_Prompt_
Each line below needs to be duplicated without alteration.

· · · ·

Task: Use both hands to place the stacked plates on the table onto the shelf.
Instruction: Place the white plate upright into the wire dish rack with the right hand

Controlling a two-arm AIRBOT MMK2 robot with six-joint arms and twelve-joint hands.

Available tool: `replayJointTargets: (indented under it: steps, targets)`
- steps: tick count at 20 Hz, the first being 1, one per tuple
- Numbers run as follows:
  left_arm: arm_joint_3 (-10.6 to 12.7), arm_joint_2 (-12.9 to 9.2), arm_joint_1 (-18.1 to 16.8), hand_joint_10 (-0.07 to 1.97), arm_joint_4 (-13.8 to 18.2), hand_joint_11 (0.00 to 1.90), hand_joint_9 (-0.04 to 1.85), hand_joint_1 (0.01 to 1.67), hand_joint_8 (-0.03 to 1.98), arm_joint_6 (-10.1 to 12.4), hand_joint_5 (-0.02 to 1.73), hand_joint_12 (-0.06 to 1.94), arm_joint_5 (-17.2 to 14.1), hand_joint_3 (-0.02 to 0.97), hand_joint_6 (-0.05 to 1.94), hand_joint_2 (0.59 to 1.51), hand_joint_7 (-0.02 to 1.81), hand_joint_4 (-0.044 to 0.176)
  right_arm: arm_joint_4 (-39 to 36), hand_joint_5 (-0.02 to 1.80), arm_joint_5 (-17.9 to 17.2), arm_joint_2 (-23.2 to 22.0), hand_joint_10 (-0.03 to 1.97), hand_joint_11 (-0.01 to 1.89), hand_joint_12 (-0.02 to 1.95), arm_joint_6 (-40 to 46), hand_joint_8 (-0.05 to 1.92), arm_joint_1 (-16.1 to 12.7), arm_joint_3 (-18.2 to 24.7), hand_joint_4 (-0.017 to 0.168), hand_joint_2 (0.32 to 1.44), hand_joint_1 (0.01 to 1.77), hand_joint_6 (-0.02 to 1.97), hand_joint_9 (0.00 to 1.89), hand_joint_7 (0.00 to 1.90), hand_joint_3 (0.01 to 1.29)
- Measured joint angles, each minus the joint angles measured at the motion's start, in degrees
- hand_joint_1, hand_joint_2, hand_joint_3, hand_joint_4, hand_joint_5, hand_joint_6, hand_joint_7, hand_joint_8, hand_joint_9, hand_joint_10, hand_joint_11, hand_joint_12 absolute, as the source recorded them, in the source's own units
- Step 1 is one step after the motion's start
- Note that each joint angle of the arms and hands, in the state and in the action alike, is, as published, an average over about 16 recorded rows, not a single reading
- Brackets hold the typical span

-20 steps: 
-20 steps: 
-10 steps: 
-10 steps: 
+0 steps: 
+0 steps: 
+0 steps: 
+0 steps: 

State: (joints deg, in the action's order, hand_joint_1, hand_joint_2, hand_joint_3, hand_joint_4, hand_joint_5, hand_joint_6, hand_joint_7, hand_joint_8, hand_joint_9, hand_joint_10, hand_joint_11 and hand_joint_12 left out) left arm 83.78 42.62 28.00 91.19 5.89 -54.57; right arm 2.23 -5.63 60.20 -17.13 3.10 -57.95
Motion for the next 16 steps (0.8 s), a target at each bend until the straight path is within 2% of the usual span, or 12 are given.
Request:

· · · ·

_Solution_
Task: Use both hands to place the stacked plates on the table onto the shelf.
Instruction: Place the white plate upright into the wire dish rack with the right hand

Controlling a two-arm AIRBOT MMK2 robot with six-joint arms and twelve-joint hands.

Available tool: `replayJointTargets: (indented under it: steps, targets)`
- steps: tick count at 20 Hz, the first being 1, one per tuple
- Numbers run as follows:
  left_arm: arm_joint_3 (-10.6 to 12.7), arm_joint_2 (-12.9 to 9.2), arm_joint_1 (-18.1 to 16.8), hand_joint_10 (-0.07 to 1.97), arm_joint_4 (-13.8 to 18.2), hand_joint_11 (0.00 to 1.90), hand_joint_9 (-0.04 to 1.85), hand_joint_1 (0.01 to 1.67), hand_joint_8 (-0.03 to 1.98), arm_joint_6 (-10.1 to 12.4), hand_joint_5 (-0.02 to 1.73), hand_joint_12 (-0.06 to 1.94), arm_joint_5 (-17.2 to 14.1), hand_joint_3 (-0.02 to 0.97), hand_joint_6 (-0.05 to 1.94), hand_joint_2 (0.59 to 1.51), hand_joint_7 (-0.02 to 1.81), hand_joint_4 (-0.044 to 0.176)
  right_arm: arm_joint_4 (-39 to 36), hand_joint_5 (-0.02 to 1.80), arm_joint_5 (-17.9 to 17.2), arm_joint_2 (-23.2 to 22.0), hand_joint_10 (-0.03 to 1.97), hand_joint_11 (-0.01 to 1.89), hand_joint_12 (-0.02 to 1.95), arm_joint_6 (-40 to 46), hand_joint_8 (-0.05 to 1.92), arm_joint_1 (-16.1 to 12.7), arm_joint_3 (-18.2 to 24.7), hand_joint_4 (-0.017 to 0.168), hand_joint_2 (0.32 to 1.44), hand_joint_1 (0.01 to 1.77), hand_joint_6 (-0.02 to 1.97), hand_joint_9 (0.00 to 1.89), hand_joint_7 (0.00 to 1.90), hand_joint_3 (0.01 to 1.29)
- Measured joint angles, each minus the joint angles measured at the motion's start, in degrees
- hand_joint_1, hand_joint_2, hand_joint_3, hand_joint_4, hand_joint_5, hand_joint_6, hand_joint_7, hand_joint_8, hand_joint_9, hand_joint_10, hand_joint_11, hand_joint_12 absolute, as the source recorded them, in the source's own units
- Step 1 is one step after the motion's start
- Note that each joint angle of the arms and hands, in the state and in the action alike, is, as published, an average over about 16 recorded rows, not a single reading
- Brackets hold the typical span

-20 steps: 
-20 steps: 
-10 steps: 
-10 steps: 
+0 steps: 
+0 steps: 
+0 steps: 
+0 steps: 

State: (joints deg, in the action's order, hand_joint_1, hand_joint_2, hand_joint_3, hand_joint_4, hand_joint_5, hand_joint_6, hand_joint_7, hand_joint_8, hand_joint_9, hand_joint_10, hand_joint_11 and hand_joint_12 left out) left arm 83.78 42.62 28.00 91.19 5.89 -54.57; right arm 2.23 -5.63 60.20 -17.13 3.10 -57.95
Motion for the next 16 steps (0.8 s), a target at each bend until the straight path is within 2% of the usual span, or 12 are given.
Request:

With this, the exercise is finished.